The Meitetsu 100 series (名鉄100系) is a commuter electric multiple unit type operated by Nagoya Railroad (Meitetsu) in Japan since 1978. There is also a 200 series type, operated since 1991, which is very similar to the 100 series. The 100 series and 200 series trains run on the Inuyama Line and Toyota Line and provide through service to the Tsurumai Line in Nagoya Municipal Subway.

==History==
===Background===

In the 1950s, Toyota saw a surge in population thanks to its local car industry. Despite this increase, no railway connected Toyota to Nagoya, forcing local residents to use cars.
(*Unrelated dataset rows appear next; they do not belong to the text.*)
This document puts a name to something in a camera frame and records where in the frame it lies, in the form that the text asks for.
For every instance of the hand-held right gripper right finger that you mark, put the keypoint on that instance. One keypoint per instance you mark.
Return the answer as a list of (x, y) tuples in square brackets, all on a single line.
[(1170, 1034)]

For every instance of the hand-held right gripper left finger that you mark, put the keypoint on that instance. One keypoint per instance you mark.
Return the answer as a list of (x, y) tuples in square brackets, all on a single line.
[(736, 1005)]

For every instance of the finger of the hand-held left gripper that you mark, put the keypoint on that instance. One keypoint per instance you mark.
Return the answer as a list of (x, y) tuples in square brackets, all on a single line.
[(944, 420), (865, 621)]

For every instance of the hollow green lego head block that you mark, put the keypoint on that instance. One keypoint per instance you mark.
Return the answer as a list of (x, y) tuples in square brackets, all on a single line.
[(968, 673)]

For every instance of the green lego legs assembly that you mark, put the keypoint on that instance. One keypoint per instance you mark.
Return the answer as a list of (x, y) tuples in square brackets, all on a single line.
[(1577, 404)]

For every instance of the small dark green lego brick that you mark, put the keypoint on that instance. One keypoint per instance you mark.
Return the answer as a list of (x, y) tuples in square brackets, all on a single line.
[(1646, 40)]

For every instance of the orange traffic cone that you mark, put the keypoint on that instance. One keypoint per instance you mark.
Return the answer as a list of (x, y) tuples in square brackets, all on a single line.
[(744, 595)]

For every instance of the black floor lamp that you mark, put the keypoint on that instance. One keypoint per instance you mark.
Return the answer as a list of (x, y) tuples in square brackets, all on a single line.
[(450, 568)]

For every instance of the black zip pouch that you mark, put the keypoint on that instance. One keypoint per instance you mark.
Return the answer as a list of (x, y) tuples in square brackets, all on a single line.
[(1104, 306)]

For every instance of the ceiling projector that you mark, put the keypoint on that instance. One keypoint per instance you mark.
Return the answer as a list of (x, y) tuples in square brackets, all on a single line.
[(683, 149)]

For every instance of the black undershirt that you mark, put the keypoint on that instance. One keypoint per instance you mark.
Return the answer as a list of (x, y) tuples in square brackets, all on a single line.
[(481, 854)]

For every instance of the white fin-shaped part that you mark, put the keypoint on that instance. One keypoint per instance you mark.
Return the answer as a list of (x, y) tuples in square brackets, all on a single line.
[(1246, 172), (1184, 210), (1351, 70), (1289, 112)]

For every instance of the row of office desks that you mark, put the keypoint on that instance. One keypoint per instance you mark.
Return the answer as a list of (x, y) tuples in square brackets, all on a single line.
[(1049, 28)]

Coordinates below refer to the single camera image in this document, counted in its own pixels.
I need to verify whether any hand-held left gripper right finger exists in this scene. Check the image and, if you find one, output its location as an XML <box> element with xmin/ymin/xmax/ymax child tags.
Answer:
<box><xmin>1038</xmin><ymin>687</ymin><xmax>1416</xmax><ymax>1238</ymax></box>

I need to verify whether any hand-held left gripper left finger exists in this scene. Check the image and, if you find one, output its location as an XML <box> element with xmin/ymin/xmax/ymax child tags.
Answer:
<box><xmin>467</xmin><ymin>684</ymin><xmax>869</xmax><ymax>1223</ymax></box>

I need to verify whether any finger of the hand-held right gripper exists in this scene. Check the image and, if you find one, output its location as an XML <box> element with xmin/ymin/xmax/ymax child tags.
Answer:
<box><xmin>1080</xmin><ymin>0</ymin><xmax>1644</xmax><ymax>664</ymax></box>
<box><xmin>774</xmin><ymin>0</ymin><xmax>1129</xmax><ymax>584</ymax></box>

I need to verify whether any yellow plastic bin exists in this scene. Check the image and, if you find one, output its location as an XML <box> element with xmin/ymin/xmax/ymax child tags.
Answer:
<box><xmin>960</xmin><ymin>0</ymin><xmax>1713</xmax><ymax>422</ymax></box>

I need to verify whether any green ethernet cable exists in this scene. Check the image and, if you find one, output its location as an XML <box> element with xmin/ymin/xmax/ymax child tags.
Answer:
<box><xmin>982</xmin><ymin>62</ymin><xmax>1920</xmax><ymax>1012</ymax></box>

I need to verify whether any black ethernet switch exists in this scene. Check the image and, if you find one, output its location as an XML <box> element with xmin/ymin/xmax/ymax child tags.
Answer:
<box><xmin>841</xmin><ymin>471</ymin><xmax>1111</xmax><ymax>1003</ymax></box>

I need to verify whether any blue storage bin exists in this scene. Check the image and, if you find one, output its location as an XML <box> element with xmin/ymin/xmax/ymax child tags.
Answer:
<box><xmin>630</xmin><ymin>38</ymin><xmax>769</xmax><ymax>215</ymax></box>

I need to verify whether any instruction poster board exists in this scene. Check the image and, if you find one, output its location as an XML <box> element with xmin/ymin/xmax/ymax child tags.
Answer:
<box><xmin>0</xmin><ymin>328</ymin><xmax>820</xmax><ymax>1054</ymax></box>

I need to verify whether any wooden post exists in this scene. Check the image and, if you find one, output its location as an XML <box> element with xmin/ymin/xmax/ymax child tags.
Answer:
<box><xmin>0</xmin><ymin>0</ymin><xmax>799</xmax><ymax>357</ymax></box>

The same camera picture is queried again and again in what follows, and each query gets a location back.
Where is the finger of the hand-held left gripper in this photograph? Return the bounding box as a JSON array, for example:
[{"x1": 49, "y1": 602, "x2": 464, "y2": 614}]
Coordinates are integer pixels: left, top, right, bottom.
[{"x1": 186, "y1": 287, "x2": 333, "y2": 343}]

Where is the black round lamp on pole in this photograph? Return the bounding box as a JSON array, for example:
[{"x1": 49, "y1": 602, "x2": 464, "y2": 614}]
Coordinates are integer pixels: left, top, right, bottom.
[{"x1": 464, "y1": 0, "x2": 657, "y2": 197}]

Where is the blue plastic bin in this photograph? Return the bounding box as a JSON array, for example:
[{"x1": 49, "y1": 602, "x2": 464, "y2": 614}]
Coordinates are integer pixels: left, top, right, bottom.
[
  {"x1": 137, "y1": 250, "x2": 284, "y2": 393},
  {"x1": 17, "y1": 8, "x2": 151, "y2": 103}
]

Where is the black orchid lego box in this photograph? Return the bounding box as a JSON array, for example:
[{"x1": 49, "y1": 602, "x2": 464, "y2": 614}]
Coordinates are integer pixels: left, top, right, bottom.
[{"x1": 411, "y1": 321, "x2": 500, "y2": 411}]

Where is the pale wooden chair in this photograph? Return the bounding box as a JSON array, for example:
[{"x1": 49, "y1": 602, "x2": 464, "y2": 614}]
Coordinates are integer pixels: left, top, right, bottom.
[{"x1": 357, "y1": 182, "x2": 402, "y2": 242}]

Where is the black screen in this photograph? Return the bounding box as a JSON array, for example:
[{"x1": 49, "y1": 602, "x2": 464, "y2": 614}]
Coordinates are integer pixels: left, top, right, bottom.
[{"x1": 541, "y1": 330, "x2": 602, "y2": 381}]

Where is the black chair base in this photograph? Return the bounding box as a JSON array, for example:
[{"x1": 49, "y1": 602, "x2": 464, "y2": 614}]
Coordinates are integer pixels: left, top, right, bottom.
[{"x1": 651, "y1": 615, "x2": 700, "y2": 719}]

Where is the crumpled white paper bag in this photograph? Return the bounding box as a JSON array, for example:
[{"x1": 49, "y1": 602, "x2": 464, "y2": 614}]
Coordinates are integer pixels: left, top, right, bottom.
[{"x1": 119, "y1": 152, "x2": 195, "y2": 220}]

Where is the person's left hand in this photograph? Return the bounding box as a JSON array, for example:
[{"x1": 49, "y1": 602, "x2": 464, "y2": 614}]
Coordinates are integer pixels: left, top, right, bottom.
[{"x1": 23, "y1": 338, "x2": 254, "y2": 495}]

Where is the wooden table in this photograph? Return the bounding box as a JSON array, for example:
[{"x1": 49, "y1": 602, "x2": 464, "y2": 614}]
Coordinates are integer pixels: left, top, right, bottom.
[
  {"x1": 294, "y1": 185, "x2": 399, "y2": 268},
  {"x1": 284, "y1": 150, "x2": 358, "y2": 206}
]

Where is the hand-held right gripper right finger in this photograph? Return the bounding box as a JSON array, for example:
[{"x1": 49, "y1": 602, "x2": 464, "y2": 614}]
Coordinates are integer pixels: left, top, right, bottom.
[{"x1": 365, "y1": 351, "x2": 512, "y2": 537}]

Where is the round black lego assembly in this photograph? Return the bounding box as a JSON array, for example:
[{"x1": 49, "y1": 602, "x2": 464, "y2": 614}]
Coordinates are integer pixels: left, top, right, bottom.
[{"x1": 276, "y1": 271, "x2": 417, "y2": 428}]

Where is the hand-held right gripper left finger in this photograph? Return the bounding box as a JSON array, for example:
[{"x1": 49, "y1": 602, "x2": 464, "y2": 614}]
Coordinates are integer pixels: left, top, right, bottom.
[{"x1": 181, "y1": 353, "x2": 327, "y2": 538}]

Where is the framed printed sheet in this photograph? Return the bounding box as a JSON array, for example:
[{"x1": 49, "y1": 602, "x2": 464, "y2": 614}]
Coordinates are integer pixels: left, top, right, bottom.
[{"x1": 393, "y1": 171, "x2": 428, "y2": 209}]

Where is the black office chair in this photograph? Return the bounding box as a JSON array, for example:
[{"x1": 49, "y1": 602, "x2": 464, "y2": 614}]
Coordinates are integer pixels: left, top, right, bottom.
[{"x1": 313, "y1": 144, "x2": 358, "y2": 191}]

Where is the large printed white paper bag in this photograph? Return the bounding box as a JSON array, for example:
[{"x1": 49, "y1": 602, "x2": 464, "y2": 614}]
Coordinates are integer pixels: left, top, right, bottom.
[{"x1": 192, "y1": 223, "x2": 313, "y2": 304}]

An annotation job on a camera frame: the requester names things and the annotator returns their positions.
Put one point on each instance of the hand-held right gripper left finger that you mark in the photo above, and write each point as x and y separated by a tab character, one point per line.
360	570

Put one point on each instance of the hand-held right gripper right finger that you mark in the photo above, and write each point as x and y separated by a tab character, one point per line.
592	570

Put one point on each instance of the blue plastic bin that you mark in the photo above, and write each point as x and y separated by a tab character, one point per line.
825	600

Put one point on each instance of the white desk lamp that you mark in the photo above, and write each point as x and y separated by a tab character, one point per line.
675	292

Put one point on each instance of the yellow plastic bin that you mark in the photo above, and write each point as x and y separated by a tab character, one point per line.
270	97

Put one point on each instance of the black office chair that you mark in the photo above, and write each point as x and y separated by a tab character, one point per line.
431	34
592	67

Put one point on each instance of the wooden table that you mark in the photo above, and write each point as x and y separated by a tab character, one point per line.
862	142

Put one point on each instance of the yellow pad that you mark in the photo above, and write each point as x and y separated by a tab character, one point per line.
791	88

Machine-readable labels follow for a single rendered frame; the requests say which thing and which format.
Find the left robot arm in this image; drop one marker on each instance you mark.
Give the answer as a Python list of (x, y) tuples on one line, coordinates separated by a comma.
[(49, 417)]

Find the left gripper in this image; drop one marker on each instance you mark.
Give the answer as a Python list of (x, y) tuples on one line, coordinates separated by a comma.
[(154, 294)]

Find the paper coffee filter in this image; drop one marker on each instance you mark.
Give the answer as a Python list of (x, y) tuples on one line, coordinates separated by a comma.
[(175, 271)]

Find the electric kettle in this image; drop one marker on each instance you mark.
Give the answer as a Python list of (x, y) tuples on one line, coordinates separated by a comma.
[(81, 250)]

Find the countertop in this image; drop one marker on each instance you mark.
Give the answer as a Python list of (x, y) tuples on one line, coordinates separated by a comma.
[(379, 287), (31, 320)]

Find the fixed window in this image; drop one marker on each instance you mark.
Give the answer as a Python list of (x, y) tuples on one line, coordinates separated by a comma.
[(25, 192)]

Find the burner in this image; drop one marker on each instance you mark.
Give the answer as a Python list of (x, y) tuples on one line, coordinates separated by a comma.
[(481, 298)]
The area around Nagoya suffered from frequent traffic congestions due to spike in automobile usage. After a proposal in 1972 proposing around 139 km of railway network around Nagoya including existing lines, Meitetsu gave away construction permits for the section between Yagoto and Akaike which was inherited from one of the railway companies Meitetsu absorbed to the Nagoya Municipal Subway, while also building the section between Akaike and Toyotashi Station. The two groups agreed to run through service from Toyotashi to Kami-Otai, which went through the Tsurumai Line and Meitetsu Toyota Line. The Meitetsu 100 series was designed for this through service.

=== Future ===
On 8 May 2025, Meitetsu announced its plans to replace the 100 series fleet with new 500 series trains from fiscal 2026.